Все прошли в соседнюю комнату.

Там уже сидели глухие старушки и старички с баками и с бородками, прыгающие барышни, пожилые молодые люди, картавящие, как в дни своей юности. По стенам висели портреты в круглых золотых рамах. Рояль раскрыт, задрожали клавиши и струны.

Аглая Николаевна раскланивалась. Поднесли цветы – розы белые. Она нюхала, раскланивалась, улыбалась. Худенькие ручки старушек и старичков хлопали.

– Она совсем не изменилась за эти годы, – шептали они друг другу на ухо, – наша любимая Аглая Николаевна.

– Она была в 191… г. любовницей N, – шептал пожилой молодой человек другому пожилому молодому человеку.

– У нее удивительная собачка, – шептала одна прыгающая барышня другой прыгающей барышне.

Аглая Николаевна села.

Опять поднимались руки, опять опускались клавиши, опять как бабочка билась чистая музыка.

Две барышни поднесли лилии.

– Ах, Аглая Николаевна, – говорил Костя Ротиков, – вы сегодня нам доставили чистое наслаждение.
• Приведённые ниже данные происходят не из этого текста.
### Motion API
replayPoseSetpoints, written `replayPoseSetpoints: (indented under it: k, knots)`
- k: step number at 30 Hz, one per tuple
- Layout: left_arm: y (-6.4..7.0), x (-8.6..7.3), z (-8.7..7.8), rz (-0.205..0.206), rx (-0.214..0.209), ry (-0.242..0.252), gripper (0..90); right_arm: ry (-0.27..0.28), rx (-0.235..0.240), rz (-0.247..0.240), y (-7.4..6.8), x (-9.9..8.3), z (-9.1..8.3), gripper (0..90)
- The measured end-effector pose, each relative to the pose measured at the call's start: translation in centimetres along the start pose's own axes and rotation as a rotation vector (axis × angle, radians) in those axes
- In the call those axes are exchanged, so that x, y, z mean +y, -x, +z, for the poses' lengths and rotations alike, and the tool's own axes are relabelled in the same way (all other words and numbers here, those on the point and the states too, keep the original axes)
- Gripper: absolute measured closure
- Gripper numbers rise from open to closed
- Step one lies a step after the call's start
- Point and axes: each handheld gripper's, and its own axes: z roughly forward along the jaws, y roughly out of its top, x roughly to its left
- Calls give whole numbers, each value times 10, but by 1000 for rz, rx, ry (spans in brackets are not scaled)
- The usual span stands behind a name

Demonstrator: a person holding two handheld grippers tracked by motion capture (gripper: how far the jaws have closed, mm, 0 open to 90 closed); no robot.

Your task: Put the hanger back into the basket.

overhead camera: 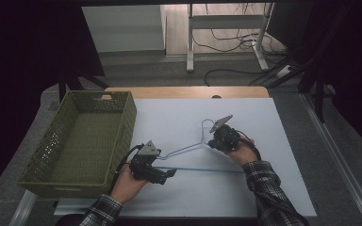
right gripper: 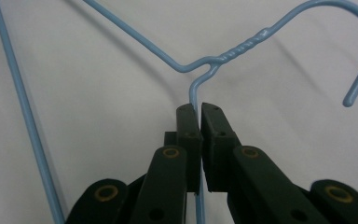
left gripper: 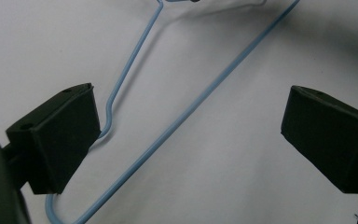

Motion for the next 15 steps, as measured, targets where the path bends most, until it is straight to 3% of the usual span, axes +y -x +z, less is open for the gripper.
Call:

Столовая была залита светом. Уцелевшие фарфоровые с пейзажами и портретами тарелки императорского завода по стенам лучились позолотой. На столе вина в бутылках, водка в графинах, рюмки искрились. А вокруг нечто розовое, нечто красное, нечто белое, нечто голубое. Все было.

Но старички и пожилые молодые люди почувствовали, что это лишь копия, что настоящее умерло, что это как бы воспоминание, всегда менее яркое, чем действительность. Им вдруг стало тоскливо, тоскливо… Кроме того, они заметили, что для устройства этого вечера исчезли (были проданы) некоторые предметы из столовой.

– Принесите мою сумочку, – шепнула Муся Далматова на ухо Тептелкину, – она в комнате Константина Петровича.

Луна освещала комнату Константина Петровича. Ветер приподнимал бархат, прикрывавший некоторые изображения. И тут Тептелкин увидел то, чего видеть ему не надо было.